Early on, John Shannon, the deputy shuttle program manager, made it clear he'd be more concerned "if we were in a Loss Of Crew/Vehicle situation." They decided shuttles had survived worse tile damage--they had "a rich history" of it, he said--but they worked the problem for nearly a week. Inch-deep holes rarely receive as much attention.
Now Endeavour is safely on the ground in Florida, and we've had our first look at the spot after the heat of re-entry. I'll leave it to others to decide if NASA was more lucky than smart. Your thoughts on that--or other matters technological or scientific--are, as always, welcome.
With STS-118 over, I'm going to take some vacation. I hope you're getting some time for rest too. See you after Labor Day.

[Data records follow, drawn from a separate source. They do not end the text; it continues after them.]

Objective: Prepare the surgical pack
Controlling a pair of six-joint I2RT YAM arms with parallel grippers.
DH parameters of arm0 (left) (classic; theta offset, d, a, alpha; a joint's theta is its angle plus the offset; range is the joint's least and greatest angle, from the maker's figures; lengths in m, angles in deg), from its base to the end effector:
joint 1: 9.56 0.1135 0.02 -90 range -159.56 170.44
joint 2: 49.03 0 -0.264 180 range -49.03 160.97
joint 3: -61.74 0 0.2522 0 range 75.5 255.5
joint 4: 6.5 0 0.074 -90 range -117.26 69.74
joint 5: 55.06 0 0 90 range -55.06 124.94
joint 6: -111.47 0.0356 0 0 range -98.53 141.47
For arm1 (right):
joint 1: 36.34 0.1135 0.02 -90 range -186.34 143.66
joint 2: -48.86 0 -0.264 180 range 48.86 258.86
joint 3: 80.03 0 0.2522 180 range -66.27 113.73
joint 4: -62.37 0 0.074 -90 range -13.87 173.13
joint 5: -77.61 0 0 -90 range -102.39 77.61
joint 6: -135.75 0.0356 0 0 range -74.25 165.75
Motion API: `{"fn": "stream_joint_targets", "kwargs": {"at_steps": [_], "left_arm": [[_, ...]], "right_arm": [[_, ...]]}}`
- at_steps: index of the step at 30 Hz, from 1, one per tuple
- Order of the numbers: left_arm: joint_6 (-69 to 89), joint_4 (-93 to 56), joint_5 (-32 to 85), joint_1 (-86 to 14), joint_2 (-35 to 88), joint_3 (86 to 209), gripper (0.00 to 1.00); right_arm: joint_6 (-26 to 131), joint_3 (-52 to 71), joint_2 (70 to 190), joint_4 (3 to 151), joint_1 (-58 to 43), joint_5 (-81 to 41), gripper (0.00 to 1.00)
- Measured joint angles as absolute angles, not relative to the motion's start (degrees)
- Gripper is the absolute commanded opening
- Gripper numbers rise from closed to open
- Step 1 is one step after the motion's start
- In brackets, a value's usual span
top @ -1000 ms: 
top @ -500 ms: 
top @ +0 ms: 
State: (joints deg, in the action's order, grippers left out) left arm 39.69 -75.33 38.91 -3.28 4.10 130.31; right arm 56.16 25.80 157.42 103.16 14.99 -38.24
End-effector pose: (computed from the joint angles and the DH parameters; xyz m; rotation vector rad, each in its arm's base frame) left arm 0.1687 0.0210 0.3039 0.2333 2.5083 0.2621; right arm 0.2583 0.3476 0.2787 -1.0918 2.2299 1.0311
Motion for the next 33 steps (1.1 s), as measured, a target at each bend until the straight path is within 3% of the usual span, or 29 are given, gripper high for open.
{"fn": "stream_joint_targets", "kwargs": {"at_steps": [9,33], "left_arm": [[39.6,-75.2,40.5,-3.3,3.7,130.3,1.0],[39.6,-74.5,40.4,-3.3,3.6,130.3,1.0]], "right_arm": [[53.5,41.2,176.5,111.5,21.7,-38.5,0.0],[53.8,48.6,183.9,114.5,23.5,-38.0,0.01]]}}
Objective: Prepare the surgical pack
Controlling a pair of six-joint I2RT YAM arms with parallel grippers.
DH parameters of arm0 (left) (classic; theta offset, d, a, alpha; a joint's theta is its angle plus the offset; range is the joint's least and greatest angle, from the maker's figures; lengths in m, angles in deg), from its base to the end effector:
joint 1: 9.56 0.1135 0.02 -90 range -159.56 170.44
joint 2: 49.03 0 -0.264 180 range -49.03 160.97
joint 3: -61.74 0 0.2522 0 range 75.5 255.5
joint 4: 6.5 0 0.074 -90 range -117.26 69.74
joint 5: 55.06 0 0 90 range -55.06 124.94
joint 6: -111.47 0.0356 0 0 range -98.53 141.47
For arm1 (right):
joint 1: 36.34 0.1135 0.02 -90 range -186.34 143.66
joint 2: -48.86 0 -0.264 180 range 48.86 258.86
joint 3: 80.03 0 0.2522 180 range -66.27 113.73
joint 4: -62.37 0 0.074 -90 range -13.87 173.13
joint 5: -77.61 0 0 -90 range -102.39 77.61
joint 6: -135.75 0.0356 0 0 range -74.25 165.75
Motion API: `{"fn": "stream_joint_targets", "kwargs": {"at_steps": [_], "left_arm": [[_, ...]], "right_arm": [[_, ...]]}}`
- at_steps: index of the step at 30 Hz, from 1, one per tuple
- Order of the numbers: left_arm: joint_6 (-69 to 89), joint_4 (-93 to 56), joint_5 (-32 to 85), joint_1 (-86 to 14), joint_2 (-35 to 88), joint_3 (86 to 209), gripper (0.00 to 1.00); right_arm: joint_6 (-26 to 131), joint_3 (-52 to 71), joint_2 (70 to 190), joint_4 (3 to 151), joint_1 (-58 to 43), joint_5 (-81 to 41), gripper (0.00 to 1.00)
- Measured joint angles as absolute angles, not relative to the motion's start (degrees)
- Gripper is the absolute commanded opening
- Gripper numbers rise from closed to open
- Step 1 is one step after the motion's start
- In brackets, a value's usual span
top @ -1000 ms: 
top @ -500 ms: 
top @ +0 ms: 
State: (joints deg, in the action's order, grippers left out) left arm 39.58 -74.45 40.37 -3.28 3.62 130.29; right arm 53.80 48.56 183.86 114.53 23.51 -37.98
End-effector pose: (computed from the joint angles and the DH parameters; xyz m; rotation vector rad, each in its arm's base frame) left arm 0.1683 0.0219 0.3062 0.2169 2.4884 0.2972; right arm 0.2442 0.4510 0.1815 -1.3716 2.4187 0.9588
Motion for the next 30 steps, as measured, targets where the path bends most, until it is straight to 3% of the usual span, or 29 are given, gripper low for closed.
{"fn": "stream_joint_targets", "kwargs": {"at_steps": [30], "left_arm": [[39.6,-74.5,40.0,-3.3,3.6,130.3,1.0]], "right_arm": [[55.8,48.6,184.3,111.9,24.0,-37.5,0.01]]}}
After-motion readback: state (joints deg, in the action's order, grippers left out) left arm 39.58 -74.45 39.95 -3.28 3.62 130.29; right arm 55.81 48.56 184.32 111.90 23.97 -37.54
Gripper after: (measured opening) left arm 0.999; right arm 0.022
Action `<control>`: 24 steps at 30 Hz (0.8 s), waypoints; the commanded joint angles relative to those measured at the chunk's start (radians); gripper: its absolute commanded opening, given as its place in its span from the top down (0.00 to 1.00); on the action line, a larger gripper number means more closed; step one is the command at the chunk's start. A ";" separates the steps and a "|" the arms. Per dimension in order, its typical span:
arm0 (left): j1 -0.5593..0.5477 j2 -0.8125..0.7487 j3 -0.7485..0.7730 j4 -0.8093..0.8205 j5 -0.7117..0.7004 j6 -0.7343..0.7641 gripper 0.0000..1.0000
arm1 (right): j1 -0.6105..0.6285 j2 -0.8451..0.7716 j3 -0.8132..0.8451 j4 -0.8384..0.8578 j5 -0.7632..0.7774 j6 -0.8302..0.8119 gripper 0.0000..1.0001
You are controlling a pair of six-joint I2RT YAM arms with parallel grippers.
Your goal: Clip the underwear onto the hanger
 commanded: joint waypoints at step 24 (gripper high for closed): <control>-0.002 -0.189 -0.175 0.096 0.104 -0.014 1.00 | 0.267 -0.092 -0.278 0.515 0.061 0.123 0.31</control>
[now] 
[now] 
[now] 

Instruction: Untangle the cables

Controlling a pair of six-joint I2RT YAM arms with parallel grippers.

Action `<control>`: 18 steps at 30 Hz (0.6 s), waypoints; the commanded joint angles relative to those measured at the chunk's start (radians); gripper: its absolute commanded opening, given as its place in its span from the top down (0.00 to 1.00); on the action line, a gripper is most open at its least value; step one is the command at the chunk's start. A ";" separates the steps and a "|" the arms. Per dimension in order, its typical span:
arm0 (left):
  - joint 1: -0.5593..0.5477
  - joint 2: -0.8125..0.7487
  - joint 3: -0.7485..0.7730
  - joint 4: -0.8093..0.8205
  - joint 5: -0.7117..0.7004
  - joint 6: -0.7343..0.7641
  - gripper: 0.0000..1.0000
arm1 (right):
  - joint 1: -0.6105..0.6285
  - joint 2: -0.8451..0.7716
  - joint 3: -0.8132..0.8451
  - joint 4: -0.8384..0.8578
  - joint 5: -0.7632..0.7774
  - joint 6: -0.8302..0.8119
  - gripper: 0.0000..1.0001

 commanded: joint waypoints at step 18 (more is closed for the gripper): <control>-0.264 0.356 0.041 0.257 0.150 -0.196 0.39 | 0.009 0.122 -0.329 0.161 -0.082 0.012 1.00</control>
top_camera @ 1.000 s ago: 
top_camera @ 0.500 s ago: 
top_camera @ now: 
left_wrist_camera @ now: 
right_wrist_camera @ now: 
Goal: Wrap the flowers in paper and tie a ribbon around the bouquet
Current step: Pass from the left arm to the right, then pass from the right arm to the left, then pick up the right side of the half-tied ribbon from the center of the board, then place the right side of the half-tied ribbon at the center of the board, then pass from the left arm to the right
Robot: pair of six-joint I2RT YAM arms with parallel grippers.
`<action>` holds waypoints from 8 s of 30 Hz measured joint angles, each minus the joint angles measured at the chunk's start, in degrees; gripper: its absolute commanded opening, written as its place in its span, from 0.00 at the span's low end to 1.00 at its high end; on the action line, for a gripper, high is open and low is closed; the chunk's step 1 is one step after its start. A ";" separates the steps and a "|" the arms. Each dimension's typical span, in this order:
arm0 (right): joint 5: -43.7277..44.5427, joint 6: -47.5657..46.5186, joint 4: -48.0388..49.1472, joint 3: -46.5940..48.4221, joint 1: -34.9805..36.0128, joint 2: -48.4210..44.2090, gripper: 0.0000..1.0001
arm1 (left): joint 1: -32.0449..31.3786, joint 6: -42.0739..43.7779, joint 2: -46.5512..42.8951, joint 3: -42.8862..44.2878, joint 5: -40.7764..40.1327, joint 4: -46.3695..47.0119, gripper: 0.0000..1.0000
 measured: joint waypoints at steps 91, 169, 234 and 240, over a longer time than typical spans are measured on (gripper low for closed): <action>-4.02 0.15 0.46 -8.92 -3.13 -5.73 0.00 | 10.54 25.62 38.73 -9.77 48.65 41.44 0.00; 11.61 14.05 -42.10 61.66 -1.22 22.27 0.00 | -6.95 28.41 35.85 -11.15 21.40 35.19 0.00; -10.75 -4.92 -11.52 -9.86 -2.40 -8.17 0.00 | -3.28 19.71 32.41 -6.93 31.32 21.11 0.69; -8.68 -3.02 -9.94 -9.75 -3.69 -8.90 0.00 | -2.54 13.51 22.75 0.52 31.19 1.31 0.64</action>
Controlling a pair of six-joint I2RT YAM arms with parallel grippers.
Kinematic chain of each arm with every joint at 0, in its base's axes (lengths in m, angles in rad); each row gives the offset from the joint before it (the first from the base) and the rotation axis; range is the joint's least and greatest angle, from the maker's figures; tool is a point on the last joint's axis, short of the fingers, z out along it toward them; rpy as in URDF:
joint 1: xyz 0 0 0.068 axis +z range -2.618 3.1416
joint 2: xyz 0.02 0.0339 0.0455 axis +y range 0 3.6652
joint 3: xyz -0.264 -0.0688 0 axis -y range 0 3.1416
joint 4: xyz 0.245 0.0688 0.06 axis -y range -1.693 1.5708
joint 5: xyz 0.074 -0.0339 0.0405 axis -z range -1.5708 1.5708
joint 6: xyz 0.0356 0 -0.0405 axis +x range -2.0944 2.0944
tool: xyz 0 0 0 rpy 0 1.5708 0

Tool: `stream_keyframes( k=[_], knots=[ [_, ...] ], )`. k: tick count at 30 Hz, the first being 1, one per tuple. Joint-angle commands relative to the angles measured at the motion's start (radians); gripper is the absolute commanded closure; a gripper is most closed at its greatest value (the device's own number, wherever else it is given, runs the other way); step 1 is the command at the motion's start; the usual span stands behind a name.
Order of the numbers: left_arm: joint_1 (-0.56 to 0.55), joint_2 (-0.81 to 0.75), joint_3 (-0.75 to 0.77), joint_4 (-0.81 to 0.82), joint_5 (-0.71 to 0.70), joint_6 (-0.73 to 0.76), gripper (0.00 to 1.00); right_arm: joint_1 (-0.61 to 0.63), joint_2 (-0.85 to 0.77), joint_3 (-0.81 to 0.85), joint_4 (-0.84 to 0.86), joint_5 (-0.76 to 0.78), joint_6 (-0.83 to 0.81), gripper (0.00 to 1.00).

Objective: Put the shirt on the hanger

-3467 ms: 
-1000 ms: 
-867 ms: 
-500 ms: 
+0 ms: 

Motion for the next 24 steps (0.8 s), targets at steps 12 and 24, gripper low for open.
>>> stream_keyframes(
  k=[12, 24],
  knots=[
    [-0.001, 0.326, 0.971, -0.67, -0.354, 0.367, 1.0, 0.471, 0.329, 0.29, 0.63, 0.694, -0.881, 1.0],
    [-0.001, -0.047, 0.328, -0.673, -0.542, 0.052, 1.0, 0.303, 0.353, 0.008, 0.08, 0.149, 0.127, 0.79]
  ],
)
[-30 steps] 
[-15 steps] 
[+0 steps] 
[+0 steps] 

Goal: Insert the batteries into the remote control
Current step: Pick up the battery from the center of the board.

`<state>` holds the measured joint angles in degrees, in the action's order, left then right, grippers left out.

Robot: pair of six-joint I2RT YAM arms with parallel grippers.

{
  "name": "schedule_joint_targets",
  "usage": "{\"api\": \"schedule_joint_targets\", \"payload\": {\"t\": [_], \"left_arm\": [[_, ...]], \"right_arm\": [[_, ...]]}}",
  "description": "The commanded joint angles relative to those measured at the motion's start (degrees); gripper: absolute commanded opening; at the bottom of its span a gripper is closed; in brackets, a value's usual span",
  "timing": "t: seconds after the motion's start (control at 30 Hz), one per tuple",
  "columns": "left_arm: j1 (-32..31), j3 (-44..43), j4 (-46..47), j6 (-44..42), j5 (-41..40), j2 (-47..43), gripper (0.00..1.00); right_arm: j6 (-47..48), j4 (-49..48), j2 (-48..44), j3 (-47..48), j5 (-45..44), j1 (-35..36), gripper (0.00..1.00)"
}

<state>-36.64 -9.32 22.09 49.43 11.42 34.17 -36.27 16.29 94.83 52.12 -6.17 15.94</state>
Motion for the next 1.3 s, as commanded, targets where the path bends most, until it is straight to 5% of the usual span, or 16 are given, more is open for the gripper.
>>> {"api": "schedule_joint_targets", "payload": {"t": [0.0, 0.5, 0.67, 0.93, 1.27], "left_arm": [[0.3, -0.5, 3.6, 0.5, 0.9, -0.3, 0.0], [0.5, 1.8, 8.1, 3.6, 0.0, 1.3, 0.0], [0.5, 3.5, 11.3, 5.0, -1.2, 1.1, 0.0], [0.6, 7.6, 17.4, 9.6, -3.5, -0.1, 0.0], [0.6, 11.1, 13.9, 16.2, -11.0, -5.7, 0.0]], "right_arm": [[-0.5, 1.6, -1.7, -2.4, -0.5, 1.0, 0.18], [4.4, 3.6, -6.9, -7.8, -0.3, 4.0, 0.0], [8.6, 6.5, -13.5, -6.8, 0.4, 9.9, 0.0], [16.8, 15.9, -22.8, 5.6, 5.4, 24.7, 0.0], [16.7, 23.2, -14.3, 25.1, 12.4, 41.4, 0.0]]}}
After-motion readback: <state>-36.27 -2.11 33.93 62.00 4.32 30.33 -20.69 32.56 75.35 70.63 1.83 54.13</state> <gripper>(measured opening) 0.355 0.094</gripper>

August 21, 2007 | Permalink | User Comments (7) | TrackBack (0)
The Storm Below
August 17, 2007 4:11 PM
The shuttle story has been going on for a week now, and it's not over, but here are a few last notes for now:
1) A fair number of you have questioned NASA's decision not to order a spacewalk to fix that damaged tiling; here's some insight into what may have been on engineers' minds. Todd Halvorsen of Florida Today has posted a report done in May by Christine Stewart of Science Applications International Corp., a NASA contractor, titled "EVA Hazards Due to TPS Inspection and Repair." (Acronym alert: EVA is Extra Vehicular Activity, or spacewalking; TPS is the shuttle's Thermal Protection System, or heat-shield tiles.)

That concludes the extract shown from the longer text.